Je me mis à fixer distraitement le cœur du groupe en plein déchirement. Aerin était parmi eux, exempt de l'un de ses gantelets, le poignet bandé. Elle avait pris la responsabilité d'expliquer les événements qui avaient eu lieu durant le sommeil des autres voyageurs et dont nous avions été les seules témoins. Les Lames d'Argent se défendaient des accusations virulentes que leurs portaient les Xilliens en colère de voir encore les leurs disparaître. Certains nous incriminaient même d'avoir orchestré leurs assassinats. Le général Leif, lui, ne prenait pas part aux débats et se contentait d'autopsier les cadavres en silence, espérant pouvoir en tirer quelque chose. Il finit par retirer une flèche de l'un des cous des victimes pour mieux l'analyser et tenter de déterminer sa provenance. L'homme ne tarda pas à se relever et annonça en brandissant le projectile :
- Les flèches qui ont été tirées appartiennent à l'armée Xillienne.
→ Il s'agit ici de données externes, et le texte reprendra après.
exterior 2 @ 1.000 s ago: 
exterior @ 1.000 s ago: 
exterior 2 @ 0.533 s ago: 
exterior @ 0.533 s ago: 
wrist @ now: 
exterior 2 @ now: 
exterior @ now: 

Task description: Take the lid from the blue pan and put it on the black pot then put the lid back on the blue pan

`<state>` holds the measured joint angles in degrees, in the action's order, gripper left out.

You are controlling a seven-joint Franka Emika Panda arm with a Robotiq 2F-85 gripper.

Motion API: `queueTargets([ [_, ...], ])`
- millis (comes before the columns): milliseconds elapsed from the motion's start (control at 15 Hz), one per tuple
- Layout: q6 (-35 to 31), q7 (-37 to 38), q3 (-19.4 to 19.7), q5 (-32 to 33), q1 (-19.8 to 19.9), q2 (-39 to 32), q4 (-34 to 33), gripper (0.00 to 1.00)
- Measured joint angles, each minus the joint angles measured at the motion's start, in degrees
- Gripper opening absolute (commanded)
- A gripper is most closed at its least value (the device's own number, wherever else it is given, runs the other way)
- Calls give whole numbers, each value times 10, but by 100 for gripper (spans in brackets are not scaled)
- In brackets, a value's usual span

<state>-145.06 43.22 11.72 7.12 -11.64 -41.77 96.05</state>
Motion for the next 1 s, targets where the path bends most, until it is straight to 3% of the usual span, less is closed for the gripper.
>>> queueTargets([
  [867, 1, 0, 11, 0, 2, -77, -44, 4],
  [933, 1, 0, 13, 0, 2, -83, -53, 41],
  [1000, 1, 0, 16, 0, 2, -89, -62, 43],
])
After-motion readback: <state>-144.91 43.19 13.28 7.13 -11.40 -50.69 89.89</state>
L'assemblée se tut, perplexe, et le chauve au cache-œil enchaîna :
- Une seule organisation a pu orchestrer un tel massacre : celle d'un groupe de terroristes établi à l'ouest de notre Empire. Ils n'en sont pas à leur coup d'essai, ils s'en sont déjà pris à nos armées pour voler nos équipements.
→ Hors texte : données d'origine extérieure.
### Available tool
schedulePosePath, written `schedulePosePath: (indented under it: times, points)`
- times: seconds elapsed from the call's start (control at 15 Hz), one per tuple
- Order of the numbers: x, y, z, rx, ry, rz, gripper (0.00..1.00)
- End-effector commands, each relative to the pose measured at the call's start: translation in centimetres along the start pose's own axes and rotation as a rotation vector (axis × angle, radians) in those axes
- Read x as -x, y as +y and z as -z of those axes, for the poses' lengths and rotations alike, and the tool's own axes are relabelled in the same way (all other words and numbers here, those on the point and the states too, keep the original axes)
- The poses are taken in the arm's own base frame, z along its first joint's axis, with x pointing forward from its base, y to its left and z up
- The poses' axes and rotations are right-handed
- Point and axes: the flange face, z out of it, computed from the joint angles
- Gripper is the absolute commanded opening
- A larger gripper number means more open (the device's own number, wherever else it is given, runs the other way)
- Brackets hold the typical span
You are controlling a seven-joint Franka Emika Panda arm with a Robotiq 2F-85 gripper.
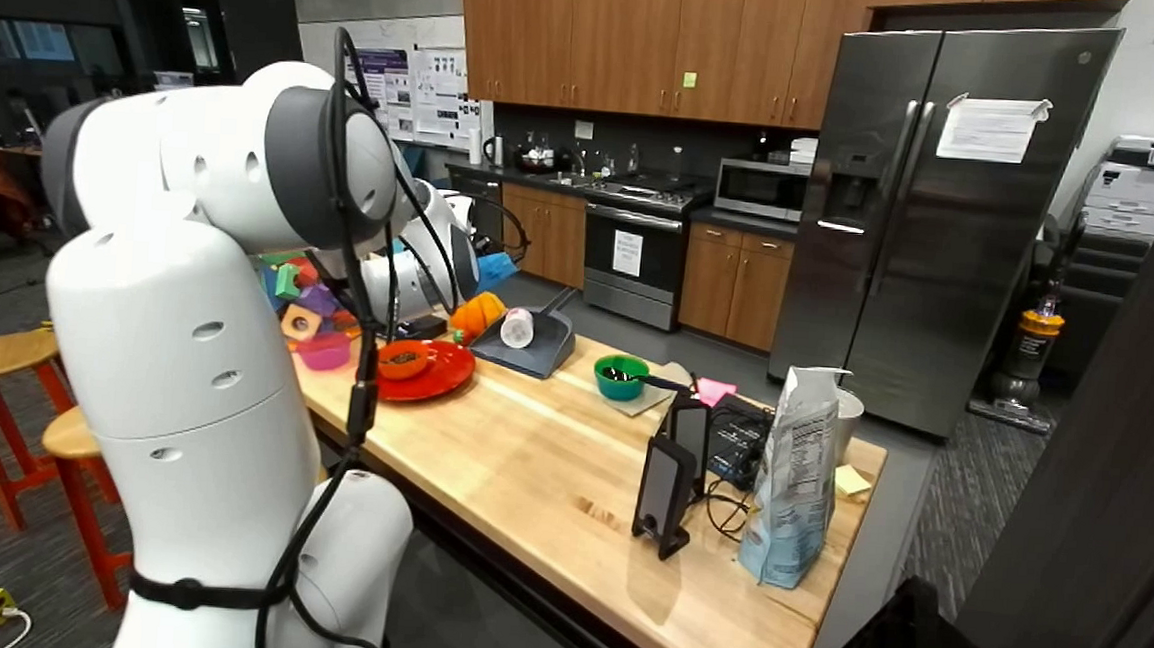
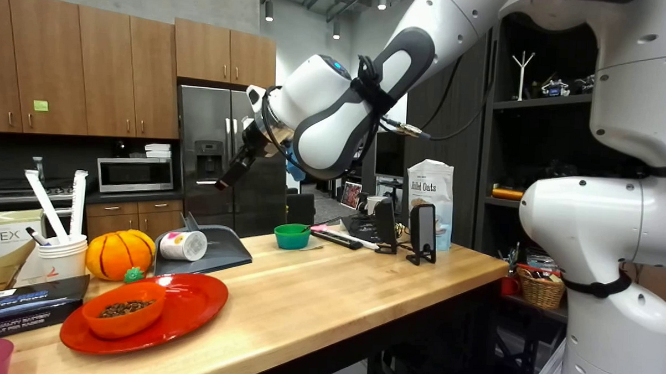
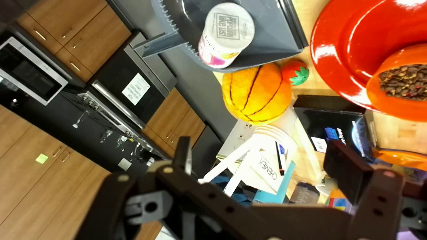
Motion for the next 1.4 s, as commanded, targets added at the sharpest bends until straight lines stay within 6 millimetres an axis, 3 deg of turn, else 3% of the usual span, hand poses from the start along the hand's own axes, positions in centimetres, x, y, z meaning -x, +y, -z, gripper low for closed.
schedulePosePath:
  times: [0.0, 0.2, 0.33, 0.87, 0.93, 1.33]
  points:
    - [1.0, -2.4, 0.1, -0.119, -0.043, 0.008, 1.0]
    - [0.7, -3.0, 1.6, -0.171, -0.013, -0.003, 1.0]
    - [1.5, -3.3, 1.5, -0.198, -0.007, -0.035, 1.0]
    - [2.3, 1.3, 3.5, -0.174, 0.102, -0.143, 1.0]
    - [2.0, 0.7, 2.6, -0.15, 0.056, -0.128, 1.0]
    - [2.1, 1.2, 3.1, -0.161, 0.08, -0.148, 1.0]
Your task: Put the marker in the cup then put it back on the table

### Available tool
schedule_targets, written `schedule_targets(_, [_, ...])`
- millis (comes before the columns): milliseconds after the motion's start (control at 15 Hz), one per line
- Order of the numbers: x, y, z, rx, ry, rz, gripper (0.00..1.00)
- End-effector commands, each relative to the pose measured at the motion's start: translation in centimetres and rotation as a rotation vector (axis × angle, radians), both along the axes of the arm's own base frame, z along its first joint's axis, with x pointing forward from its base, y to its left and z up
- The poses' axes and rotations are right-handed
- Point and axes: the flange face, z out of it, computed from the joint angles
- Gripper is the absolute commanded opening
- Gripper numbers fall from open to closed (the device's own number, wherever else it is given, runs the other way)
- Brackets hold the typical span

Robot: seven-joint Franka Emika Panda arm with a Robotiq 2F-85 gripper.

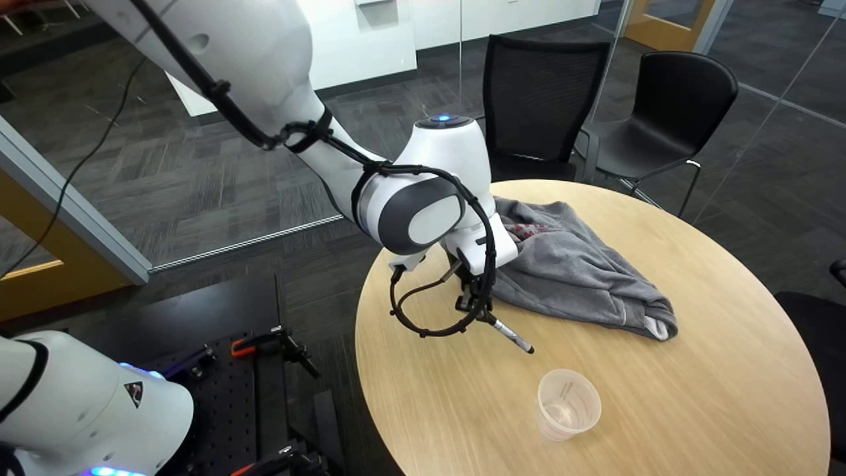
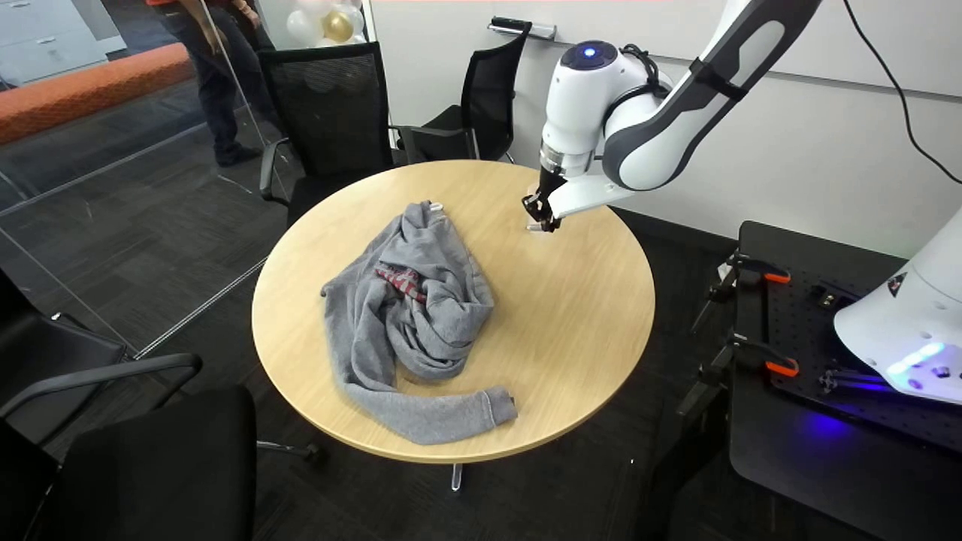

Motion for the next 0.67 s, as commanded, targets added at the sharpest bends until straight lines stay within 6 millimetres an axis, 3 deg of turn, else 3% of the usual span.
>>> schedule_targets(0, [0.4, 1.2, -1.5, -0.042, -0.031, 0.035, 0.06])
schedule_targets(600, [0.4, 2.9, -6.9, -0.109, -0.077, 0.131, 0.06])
En faisant l'inventaire des biens, ceux qui s'étaient occupés du décompte avait pu en effet remarquer que des armes et des vivres avaient été dérobés, confirmant l'affirmation du chef de troupe. Heureusement, le nécessaire de soins n'avait pas été chapardé ; a contrario Aerin aurait été bien mal barrée.
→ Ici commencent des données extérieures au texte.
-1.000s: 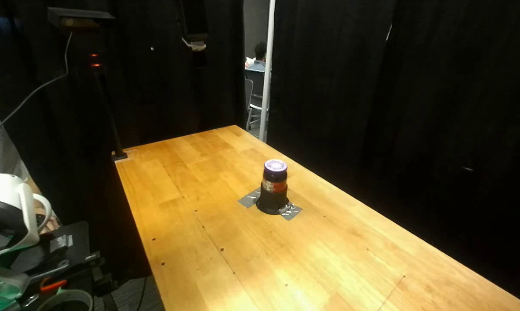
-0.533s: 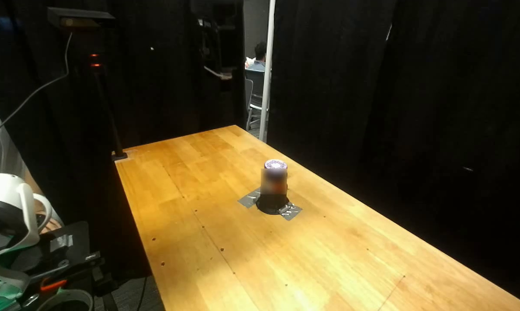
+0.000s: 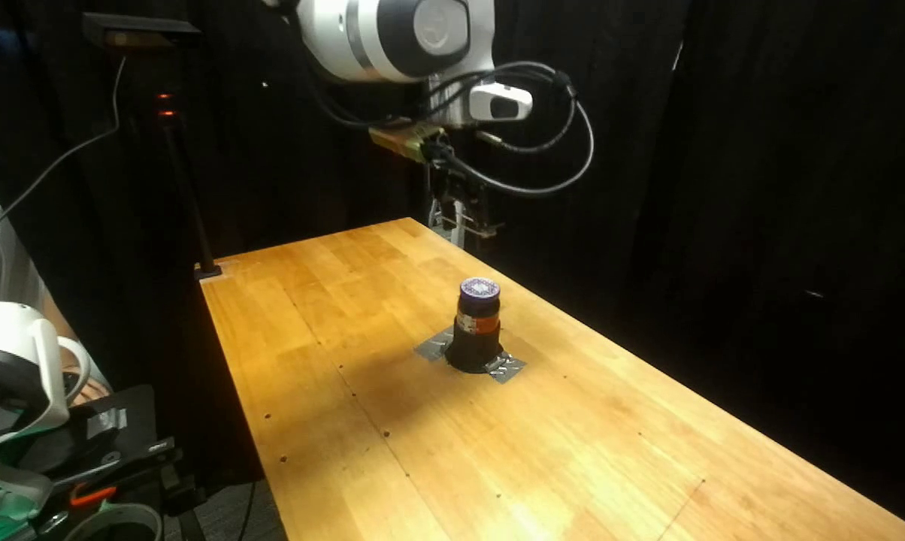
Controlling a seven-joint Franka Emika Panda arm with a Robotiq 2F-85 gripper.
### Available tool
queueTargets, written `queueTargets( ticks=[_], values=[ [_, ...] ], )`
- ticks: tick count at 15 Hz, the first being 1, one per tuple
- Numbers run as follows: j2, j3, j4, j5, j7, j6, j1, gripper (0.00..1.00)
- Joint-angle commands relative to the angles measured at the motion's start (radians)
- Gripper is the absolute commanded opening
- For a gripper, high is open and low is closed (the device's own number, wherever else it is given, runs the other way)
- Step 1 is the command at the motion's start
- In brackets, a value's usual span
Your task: Place the rubber band over the brown cup
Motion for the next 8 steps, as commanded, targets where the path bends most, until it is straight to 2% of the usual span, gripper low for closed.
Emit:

- Ce sont encore eux ? Leurs actes sont intolérables ! s'exclama l'un des soldats étrangers qui avait trouvé un coupable sur qui rediriger son ressentiment.
Ces compères le suivirent dans une attitude révoltée alors que Leif murmura pour lui-même :
- Seulement, je ne les pensais pas enracinés si proche de la frontière, j'en ferais part à l'Impératrice.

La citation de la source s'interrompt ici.